Kata Shaum tidak hanya mencegah makan, minum dan bergaul dengan istri/suami tetapi juga harus mencegah bicara, mendengar, melihat dan pikiran dari hal-hal yang merusak ibadah puasa bahkan menjaga diri tidak melakukan tindakan-tindakan yang menyebabkan orang lain terluka dan terdzolimi.
Melukai dalam psikologi sosial merupakan penyakit psikis dan kesadaran. Efeknya bisa dalam bentuk fisik, psikis, maupun secara verbal.
Menurut Freud, seorang manusia yang melukai orang lain karena adanya dorongan nafsu melewati amarah dan cenderung berjalan dalam ketidaksadaran (unconscious). Manusia dalam bertindak dikendalikan oleh tingkat kesadaran. Semakin sadar (conscius) seseorang itu maka semakin dapat mengendalikan dirinya.
Disinilah hubungan Shaum (puasa) yang mengandung makna menahan. Bukan hanya tentang makan, minum, dan hubungan suami istri, tetapi berlatih menahan mengendalikan diri, membangun kesadaran untuk tidak menyakiti sesamanya.
Dalam hidup sehari-hari, terkadang mencaci dan memaki begitu mudahnya keluar dari bibir kita. Tanpa ragu dan pikir panjang kita mendzolimi dan melukai perasaan orang lain. Mudah mengeluarkan hawa nafsu yang berdampak buruk pada orang lain.

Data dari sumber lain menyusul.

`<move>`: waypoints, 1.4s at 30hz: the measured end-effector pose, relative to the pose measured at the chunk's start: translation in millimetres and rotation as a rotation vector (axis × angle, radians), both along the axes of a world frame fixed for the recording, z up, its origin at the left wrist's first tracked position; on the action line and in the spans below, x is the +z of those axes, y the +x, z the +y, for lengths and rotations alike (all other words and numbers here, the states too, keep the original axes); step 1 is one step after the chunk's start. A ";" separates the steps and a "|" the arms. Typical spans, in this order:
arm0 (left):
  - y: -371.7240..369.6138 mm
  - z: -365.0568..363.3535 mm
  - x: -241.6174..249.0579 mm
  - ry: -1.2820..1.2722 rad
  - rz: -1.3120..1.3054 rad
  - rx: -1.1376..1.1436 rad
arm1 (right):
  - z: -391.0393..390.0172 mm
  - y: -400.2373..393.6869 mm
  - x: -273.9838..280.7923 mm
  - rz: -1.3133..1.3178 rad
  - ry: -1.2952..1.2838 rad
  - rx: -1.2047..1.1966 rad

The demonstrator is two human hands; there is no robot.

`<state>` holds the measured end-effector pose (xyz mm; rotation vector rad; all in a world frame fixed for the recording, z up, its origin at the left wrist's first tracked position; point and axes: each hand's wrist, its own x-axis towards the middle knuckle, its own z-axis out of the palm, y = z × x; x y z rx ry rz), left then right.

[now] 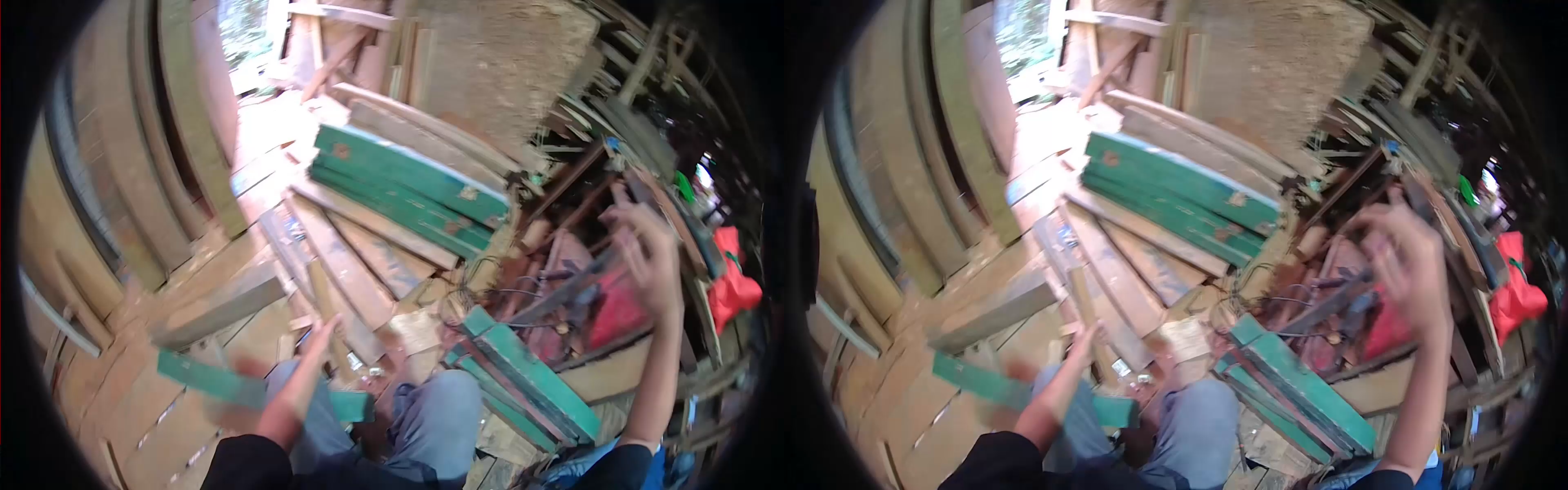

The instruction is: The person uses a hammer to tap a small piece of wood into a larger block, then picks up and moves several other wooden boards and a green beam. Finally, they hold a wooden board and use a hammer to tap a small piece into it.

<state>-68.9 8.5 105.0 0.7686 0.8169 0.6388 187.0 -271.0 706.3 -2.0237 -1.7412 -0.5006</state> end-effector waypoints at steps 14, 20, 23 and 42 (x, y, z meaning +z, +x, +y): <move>-8.8 -57.8 69.4 0.145 0.129 0.007 | 180.6 -41.3 -394.0 0.329 -0.894 0.364; 10.3 -68.0 46.9 0.451 -0.057 -0.431 | 188.0 -17.4 -409.7 0.329 -0.827 0.336; -10.5 -69.8 95.1 0.536 0.072 -0.465 | 183.7 -33.5 -343.5 0.538 -0.430 0.257; -328.1 -176.5 -38.8 0.621 1.654 -0.280 | 185.9 30.5 -432.5 0.936 -0.412 0.203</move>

Maka itulah hakekatnya puasa Shaum. Derajat taqwa sebagaimana yang menjadi output dari orang berpuasa hanya bisa diraih jika merekonstruksi puasa kita, tidak sekedar menjalankan formalitas ibadah semata, akan tetapi mengangkat derajat dan kualitas ibadah puasa secara hakiki, terjewantahkan dalam pikiran, sikap dan perbuatan sehari-hari.